Em 1987, recebeu a Palma de Ouro no Festival de Cannes.
CONTRA: Nada. Neste caso, um CONTRA-CORRENTE: deixem-me apenas referir que AO SOL DE SATANÁS foi uma das Palmas de Ouro mais polémicas da História do Festival de Cannes. Foi durante a cerimónia de entrega dos prémios da quadragésima edição que sucedeu, digamos, a bronca que se conta assim: Yves Montand, Presidente do Júri, anuncia Maurice Pialat como o vencedor do respectivo galardão e uma parte da sala começa aos gritos, apupos e assobios, e a outra explode em aplausos. Sem perder o sangue-frio, o realizador sobe ao palco e com a mais olímpica das calmas vira-se para o balcão de onde surgiam os mais ruidosos protestos e diz: “Je suis surtout content pour tous les cris et les sifflets qui vous m’adressez. Si vous ne m’aimez pas je peux vous dire que je ne vous aime pas non plus” (Estou particularmente satisfeito com os gritos e assobios que me dirigem. Se não gostam de mim, deixem-me dizer-vos que eu também não gosto de vocês). De punho erguido e em sinal de vitória, o cineasta confrontou de modo directo e sem rodeios uma plateia forçada a engolir em seco e acabou a levar para casa o prémio mais cobiçado.
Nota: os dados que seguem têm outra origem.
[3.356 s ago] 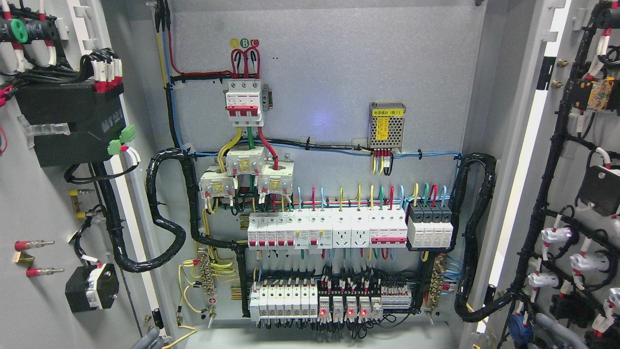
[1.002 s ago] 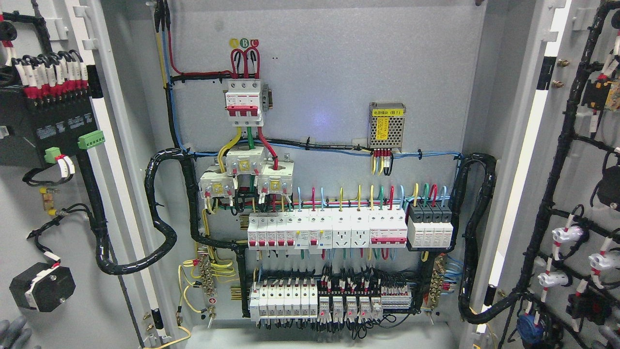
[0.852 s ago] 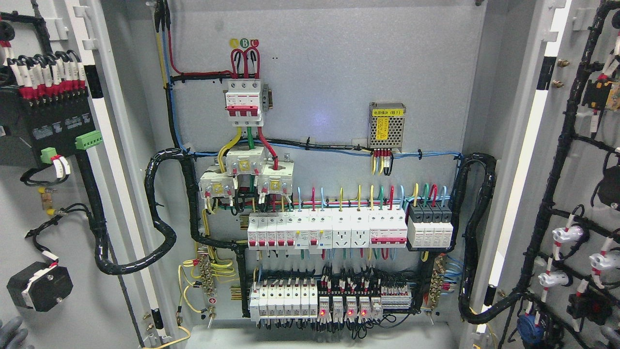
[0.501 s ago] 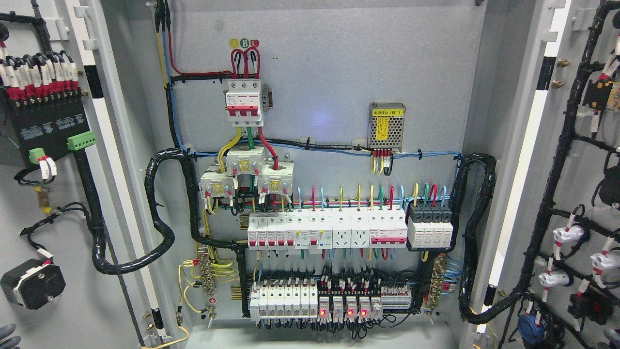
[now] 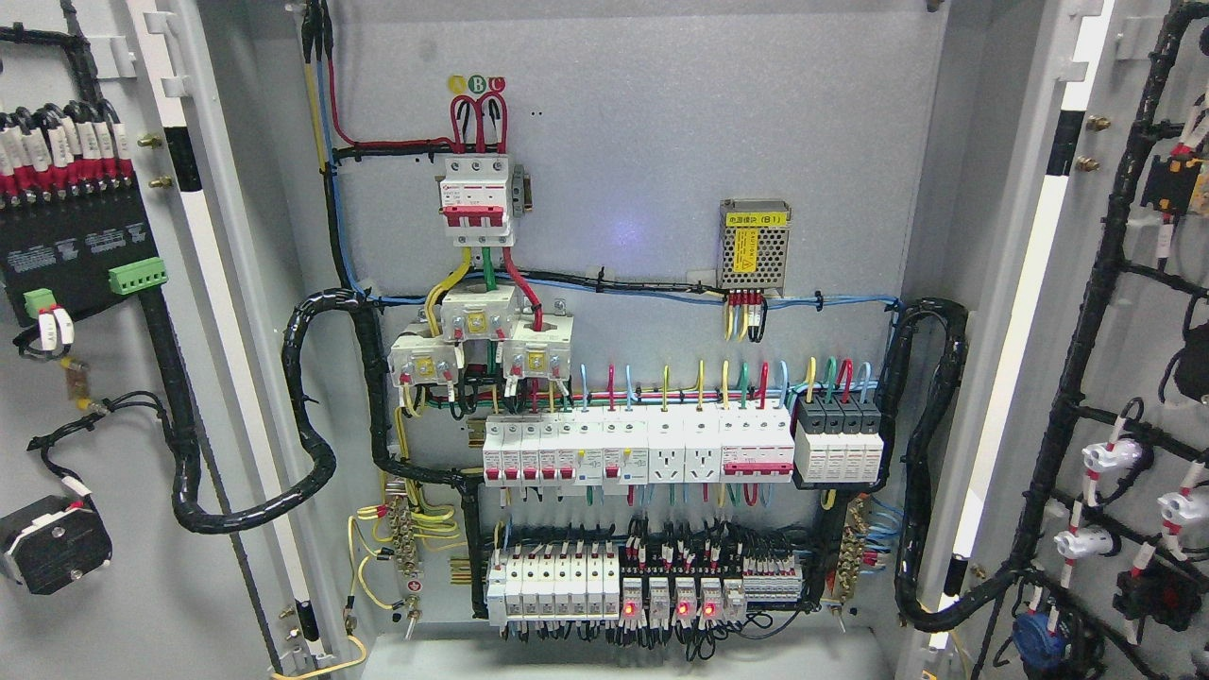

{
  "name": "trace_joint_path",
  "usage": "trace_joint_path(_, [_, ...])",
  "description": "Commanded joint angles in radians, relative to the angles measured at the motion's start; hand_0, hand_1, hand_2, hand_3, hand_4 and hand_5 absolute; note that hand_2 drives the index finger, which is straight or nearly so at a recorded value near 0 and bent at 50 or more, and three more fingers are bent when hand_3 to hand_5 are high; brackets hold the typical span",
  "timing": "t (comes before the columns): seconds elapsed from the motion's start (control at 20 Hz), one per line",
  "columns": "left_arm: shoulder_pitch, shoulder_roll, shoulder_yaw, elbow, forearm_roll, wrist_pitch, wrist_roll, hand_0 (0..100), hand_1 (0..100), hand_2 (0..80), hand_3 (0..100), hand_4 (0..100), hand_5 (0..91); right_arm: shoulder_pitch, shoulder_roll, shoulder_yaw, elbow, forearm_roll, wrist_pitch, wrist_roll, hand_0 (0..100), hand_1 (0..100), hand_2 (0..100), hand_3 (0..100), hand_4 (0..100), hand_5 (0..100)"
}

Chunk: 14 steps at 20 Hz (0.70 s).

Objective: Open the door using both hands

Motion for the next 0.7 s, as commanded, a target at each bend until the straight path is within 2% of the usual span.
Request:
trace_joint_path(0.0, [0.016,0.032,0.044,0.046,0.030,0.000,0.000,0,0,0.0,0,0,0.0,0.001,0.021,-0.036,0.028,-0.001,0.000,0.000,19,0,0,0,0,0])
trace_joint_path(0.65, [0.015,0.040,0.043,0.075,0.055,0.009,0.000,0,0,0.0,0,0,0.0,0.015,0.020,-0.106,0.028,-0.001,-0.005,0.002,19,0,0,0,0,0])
Muitos podem contestar a sua atribuição, mas ninguém o pode ignorar.
Por mim, num ano em que concorriam para a Palma de Ouro filmes como DER HIMMEL UBER BERLIN (AS ASAS DO DESEJO), 1987 (RFA-França), de Wim Wenders, THE BELLY OF AN ARCHITECT (A BARRIGA DE UM ARQUITECTO), 1987, de Peter Greenaway (Reino Unido-Itália), OCI CIORNIE (OLHOS NEGROS), 1987, de Nikita Mikhalkov (Itália-União Soviética) e YEELEN, 1987, de Souleymane Cissé (Mali-Burkina Faso-França-RFA), só para citar alguns dos meus favoritos, a vitória de uma produção cem por cento francesa pode ser vista como uma manifestação de chauvinismo nacionalista. Mas abençoada maldade que o júri fez nesse ano da graça ao catapultar para a ribalta maior do maior festival do mundo um filme que merecia e merece um lugar de destaque no contexto das cinematografias e dos autores que não fazem concessões ao medíocre e ao redutor gosto dominante.